The patient’s potassium level is 7.0 mEq/L. Besides dialysis, which of the following actually reduces plasma potassium levels and total body potassium content safely in a patient with renal dysfunction?
- A. Sodium polystyrene sulfonate
- B. Sodium polystyrene sulfonate with sorbitol
- C. Regular insulin
- D. Calcium gluconate
Correct Answer: C
Rationale: Correct Answer: C - Regular insulin
Rationale:
1. Insulin promotes cellular uptake of potassium.
2. When insulin is administered, it moves potassium from extracellular to intracellular space.
3. This decreases plasma potassium levels safely.
4. Other options do not directly lower potassium levels in the same manner.
Summary of Other Choices:
A: Sodium polystyrene sulfonate - exchanges sodium for potassium in the intestines, not reducing total body potassium.
B: Sodium polystyrene sulfonate with sorbitol - similar to A, does not reduce total body potassium.
D: Calcium gluconate - does not directly lower potassium levels, used for treating hyperkalemia-induced cardiac toxicity.
A patient receiving palliative care for advanced cancer reports fatigue and loss of appetite.

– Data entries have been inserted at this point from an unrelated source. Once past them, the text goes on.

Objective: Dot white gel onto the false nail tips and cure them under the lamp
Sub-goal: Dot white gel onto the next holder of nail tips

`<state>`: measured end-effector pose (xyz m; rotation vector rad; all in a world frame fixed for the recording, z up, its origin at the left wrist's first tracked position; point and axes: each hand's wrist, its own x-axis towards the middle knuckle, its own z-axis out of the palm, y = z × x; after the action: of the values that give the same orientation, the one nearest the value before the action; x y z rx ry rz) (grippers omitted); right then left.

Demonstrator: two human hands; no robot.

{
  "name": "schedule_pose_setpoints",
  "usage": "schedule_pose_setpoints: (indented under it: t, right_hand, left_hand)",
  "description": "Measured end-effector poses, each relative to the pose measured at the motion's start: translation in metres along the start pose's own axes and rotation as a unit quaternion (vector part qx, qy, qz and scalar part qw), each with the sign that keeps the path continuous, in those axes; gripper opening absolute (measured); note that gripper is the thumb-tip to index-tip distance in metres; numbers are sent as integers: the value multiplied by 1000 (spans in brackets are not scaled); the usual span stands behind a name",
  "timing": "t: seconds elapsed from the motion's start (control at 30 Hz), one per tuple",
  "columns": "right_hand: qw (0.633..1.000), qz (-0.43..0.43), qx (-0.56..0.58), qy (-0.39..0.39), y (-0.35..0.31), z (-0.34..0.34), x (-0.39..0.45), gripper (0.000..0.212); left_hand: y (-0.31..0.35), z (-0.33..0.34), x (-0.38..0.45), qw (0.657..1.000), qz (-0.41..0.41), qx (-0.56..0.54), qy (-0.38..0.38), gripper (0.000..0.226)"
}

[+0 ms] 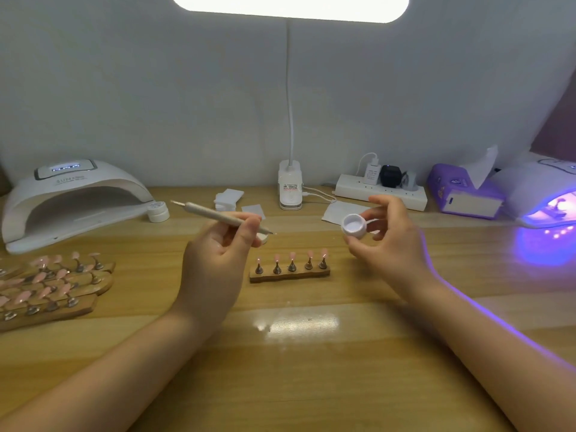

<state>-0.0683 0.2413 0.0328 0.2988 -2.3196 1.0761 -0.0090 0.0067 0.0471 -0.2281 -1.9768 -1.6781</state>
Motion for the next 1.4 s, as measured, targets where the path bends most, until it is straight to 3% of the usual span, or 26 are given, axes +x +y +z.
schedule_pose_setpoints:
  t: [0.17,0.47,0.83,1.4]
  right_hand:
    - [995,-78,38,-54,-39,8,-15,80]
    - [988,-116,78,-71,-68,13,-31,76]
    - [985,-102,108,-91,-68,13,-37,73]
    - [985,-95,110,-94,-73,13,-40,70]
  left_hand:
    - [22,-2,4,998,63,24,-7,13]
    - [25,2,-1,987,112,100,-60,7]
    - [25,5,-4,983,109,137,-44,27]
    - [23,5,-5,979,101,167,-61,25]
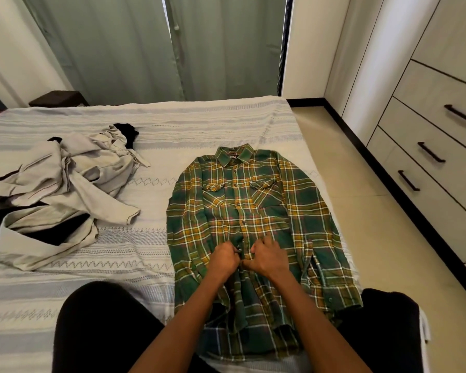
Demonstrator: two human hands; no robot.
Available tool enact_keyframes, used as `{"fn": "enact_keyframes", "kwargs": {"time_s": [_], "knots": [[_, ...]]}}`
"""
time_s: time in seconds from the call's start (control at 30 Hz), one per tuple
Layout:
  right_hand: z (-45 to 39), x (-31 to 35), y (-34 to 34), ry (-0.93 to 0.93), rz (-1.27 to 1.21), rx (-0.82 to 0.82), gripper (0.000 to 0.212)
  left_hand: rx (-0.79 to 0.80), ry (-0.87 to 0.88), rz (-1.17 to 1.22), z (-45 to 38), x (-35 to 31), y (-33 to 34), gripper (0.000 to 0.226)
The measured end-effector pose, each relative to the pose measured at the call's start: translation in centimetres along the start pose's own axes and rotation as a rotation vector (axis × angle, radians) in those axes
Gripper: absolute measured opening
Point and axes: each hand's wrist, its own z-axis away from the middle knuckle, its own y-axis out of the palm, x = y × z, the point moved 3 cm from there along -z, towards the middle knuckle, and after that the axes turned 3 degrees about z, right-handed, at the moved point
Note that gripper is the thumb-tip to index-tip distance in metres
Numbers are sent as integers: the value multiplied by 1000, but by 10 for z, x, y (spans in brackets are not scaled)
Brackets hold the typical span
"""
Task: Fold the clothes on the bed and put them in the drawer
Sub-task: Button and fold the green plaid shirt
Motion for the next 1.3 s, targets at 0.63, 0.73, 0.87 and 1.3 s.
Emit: {"fn": "enact_keyframes", "kwargs": {"time_s": [0.63, 0.73, 0.87, 1.3], "knots": [[2, 11, -11, 48, -34, -206, 27, -84, 134, -248, 2, -20, -17, 21], [3, 4, -14, 130, -194, -189, 24, -60, 112, -219, -3, -20, -18, 20], [1, -4, -12, 121, -368, -146, 21, 39, 61, 173, -9, -20, -15, 19], [7, -6, -6, 11, -644, -300, 13, 207, -229, 754, -3, -20, -16, 11]]}}
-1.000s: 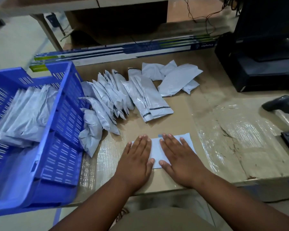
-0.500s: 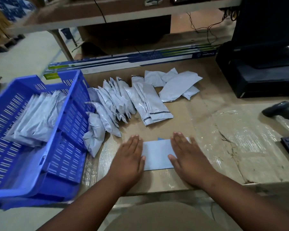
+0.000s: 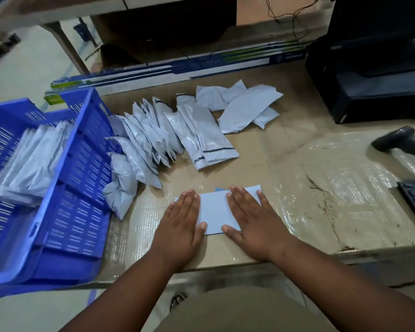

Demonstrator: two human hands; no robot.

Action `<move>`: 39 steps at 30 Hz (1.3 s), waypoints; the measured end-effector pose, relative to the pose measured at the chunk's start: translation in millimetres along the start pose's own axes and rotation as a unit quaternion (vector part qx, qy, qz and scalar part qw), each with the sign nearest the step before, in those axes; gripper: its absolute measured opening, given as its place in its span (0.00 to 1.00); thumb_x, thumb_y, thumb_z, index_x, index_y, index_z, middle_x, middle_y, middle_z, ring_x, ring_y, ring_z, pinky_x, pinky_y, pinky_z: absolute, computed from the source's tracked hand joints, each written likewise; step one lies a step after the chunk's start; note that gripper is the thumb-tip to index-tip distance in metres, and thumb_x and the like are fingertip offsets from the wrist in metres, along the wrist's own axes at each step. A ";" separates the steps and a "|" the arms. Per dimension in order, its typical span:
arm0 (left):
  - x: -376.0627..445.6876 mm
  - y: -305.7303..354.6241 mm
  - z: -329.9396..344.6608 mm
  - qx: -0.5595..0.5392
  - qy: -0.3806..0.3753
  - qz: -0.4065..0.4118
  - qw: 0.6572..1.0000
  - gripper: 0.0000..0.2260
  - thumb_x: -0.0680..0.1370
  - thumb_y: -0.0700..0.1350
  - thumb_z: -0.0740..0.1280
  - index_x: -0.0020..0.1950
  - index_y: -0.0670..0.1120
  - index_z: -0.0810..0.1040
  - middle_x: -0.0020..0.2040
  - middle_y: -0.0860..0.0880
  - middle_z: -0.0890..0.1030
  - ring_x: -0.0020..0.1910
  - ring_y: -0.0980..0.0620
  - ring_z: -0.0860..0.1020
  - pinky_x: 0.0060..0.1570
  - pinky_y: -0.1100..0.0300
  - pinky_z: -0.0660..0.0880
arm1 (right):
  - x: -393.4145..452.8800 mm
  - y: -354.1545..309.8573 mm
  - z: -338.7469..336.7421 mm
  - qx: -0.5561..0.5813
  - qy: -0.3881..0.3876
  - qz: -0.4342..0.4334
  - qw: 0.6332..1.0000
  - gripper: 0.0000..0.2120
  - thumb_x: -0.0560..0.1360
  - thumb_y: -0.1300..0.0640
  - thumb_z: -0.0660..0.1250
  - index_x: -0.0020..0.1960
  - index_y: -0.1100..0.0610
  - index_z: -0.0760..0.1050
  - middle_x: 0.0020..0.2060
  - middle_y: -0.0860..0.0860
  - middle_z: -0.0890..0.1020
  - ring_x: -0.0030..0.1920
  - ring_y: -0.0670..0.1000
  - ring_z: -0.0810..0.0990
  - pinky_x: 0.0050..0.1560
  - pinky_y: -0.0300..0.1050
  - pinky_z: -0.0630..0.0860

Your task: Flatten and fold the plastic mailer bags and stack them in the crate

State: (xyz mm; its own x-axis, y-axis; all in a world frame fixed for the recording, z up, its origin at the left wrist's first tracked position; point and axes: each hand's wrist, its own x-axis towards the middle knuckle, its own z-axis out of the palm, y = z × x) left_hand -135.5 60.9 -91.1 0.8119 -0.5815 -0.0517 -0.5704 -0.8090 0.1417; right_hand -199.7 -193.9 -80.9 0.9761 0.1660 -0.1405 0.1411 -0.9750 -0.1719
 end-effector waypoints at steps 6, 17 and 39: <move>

Which intervention should the nurse prioritize?
- A. Encourage the patient to eat small, frequent meals.
- B. Administer prescribed appetite stimulants.
- C. Provide rest periods to reduce fatigue.

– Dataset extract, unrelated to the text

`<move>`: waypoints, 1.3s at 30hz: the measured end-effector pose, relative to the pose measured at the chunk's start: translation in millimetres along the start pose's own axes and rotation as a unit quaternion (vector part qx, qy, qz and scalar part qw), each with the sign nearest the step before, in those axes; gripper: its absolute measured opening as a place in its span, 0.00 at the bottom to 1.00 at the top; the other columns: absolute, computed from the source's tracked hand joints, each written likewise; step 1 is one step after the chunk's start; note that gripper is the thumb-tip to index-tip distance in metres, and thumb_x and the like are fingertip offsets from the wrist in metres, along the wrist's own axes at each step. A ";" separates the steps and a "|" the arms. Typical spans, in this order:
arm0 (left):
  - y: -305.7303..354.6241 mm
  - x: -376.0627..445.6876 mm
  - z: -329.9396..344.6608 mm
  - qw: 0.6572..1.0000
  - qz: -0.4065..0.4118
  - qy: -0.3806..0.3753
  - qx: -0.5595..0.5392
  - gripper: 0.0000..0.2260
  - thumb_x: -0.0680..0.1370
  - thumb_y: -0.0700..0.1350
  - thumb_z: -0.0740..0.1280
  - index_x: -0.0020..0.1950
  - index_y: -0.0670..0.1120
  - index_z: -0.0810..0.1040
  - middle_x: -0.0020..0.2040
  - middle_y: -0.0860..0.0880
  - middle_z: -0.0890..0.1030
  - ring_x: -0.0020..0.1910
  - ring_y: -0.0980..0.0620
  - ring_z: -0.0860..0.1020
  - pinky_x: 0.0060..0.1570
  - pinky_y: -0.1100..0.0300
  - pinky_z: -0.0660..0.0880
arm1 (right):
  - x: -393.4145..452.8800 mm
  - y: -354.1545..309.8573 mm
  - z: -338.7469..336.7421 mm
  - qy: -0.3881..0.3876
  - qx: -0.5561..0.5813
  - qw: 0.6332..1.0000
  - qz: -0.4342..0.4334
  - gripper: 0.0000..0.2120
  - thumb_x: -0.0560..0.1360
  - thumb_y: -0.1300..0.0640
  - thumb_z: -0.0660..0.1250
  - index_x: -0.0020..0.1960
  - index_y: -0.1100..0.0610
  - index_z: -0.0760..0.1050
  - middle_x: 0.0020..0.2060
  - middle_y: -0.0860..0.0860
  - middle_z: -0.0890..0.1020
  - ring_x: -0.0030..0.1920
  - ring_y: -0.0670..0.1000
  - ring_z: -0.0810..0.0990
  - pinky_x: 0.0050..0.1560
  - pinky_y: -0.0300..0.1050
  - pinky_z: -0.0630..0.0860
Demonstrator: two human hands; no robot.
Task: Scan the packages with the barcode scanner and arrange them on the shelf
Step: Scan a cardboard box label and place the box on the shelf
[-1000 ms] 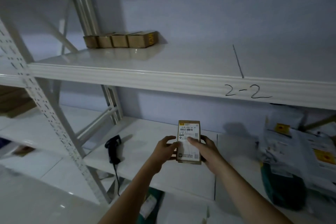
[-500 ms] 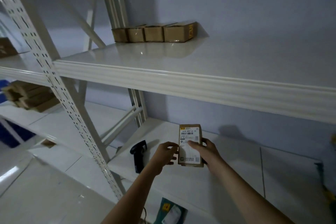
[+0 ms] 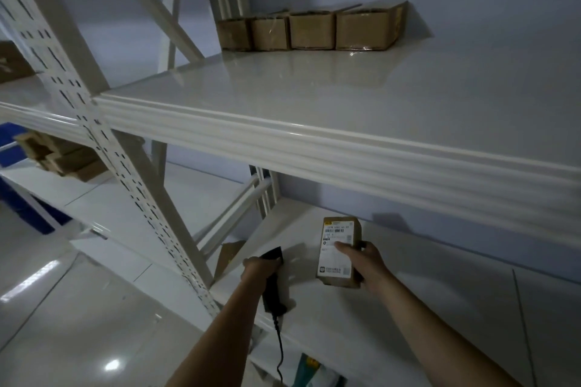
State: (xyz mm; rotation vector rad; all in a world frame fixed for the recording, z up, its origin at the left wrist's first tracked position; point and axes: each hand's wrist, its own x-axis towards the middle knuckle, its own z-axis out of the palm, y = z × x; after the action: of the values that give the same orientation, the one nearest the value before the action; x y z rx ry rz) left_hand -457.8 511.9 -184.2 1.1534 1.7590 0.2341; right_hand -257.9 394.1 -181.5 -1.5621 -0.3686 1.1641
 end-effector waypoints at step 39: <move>35.7 -74.5 -39.3 0.892 0.320 -0.314 -0.062 0.10 0.73 0.48 0.70 0.40 0.41 0.78 0.26 0.49 0.74 0.22 0.52 0.69 0.24 0.61 0.67 | -107.0 19.5 44.0 0.328 0.018 0.937 -0.121 0.19 0.70 0.53 0.78 0.58 0.53 0.76 0.53 0.51 0.84 0.52 0.54 0.84 0.57 0.57 0.81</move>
State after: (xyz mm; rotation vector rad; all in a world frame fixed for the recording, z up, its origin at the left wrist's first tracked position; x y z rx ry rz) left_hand -463.2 485.4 -96.8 1.4809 0.7547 0.3139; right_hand -350.5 332.7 -143.8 -1.7137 -0.0841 0.4136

- D. Discuss the benefits of parenteral nutrition.
Correct Answer: C
Rationale: The correct answer is C: Provide rest periods to reduce fatigue. Prioritizing rest periods can help alleviate fatigue, a common symptom in patients with advanced cancer. Encouraging small, frequent meals (choice A) may not be effective if the patient has no appetite. Administering appetite stimulants (choice B) may not address the root cause of fatigue. Discussing parenteral nutrition (choice D) is not the priority as it does not directly address the fatigue and loss of appetite reported by the patient. Rest is essential for symptom management and overall well-being in palliative care.
The critical care nurse knows that in critically ill patients, renal dysfunction
- A. is a very rare problem.
- B. affects nearly two thirds of patients.

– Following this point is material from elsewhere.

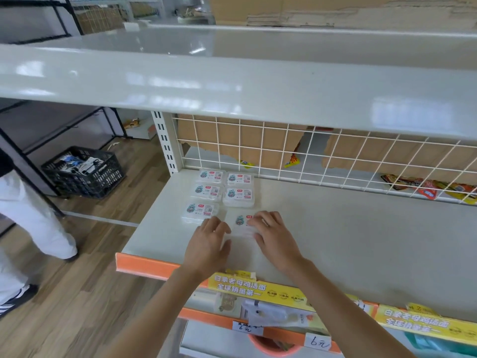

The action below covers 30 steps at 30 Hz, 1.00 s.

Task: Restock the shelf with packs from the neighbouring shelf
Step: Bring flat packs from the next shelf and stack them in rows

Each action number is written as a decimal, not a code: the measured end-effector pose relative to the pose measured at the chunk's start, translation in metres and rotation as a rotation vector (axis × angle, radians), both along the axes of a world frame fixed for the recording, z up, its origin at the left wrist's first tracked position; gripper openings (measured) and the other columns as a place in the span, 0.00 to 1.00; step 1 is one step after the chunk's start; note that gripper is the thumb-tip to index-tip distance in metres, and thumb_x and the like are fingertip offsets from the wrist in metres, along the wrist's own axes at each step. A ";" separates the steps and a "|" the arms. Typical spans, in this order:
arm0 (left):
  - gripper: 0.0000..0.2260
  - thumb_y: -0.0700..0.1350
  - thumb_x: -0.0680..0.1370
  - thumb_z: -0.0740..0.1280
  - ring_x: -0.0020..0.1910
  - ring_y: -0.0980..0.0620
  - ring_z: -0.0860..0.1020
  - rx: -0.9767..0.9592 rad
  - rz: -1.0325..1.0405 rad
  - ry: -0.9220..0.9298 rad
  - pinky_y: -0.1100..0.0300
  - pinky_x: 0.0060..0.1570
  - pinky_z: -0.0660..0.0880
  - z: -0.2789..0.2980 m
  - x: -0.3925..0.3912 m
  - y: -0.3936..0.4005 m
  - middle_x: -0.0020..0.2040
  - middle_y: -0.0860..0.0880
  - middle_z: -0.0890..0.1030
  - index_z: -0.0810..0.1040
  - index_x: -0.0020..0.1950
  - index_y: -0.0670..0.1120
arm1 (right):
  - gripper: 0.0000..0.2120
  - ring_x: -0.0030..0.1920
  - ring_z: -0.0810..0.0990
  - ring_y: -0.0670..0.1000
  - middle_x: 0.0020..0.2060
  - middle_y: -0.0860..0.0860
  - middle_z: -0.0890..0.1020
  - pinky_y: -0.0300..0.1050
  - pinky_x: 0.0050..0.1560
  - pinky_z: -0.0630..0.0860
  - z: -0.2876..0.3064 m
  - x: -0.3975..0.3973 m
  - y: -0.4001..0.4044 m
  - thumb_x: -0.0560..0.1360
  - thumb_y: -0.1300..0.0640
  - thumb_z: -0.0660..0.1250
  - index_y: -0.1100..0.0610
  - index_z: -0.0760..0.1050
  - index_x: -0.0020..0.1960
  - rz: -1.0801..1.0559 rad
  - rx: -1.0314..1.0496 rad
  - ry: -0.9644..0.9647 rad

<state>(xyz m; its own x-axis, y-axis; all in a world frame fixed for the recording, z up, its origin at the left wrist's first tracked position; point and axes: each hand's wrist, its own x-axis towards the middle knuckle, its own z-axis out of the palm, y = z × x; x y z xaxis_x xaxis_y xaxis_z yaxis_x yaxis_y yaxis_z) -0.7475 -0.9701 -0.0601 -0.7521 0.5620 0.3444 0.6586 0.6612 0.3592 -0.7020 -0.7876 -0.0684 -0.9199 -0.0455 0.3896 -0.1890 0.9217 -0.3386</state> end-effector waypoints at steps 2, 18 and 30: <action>0.09 0.37 0.63 0.75 0.37 0.45 0.77 -0.049 -0.017 0.005 0.57 0.33 0.74 0.001 -0.003 -0.011 0.39 0.47 0.77 0.78 0.40 0.43 | 0.15 0.54 0.63 0.50 0.54 0.53 0.76 0.48 0.52 0.75 0.001 -0.012 -0.007 0.70 0.66 0.67 0.58 0.76 0.57 0.008 -0.003 -0.006; 0.10 0.45 0.68 0.56 0.33 0.46 0.74 -0.203 -0.566 0.120 0.57 0.31 0.73 -0.001 0.009 0.064 0.35 0.47 0.74 0.74 0.35 0.44 | 0.16 0.38 0.79 0.54 0.36 0.50 0.79 0.43 0.32 0.77 0.017 0.077 0.035 0.64 0.60 0.52 0.56 0.78 0.42 -0.231 0.201 -0.019; 0.10 0.48 0.71 0.57 0.36 0.48 0.75 -0.121 -0.949 0.259 0.60 0.33 0.72 0.030 0.165 0.273 0.35 0.49 0.74 0.77 0.37 0.47 | 0.15 0.39 0.78 0.53 0.37 0.50 0.78 0.43 0.33 0.78 0.034 0.316 0.186 0.62 0.57 0.54 0.55 0.77 0.42 -0.642 0.321 -0.140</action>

- C. has a low mortality rate once renal replacement therapy has been initiated.
- D. has little effect on morbidity, mortality, or quality of life.
Correct Answer: B
Rationale: The correct answer is B. Renal dysfunction is common in critically ill patients due to various factors like sepsis, hypotension, and nephrotoxic medications. This affects nearly two thirds of patients, making it a significant issue in critical care. Choices A, C, and D are incorrect. A is wrong because renal dysfunction is not rare in critically ill patients. C is incorrect as renal replacement therapy does not guarantee low mortality rates. D is inaccurate as renal dysfunction can have a significant impact on morbidity, mortality, and quality of life in critically ill patients.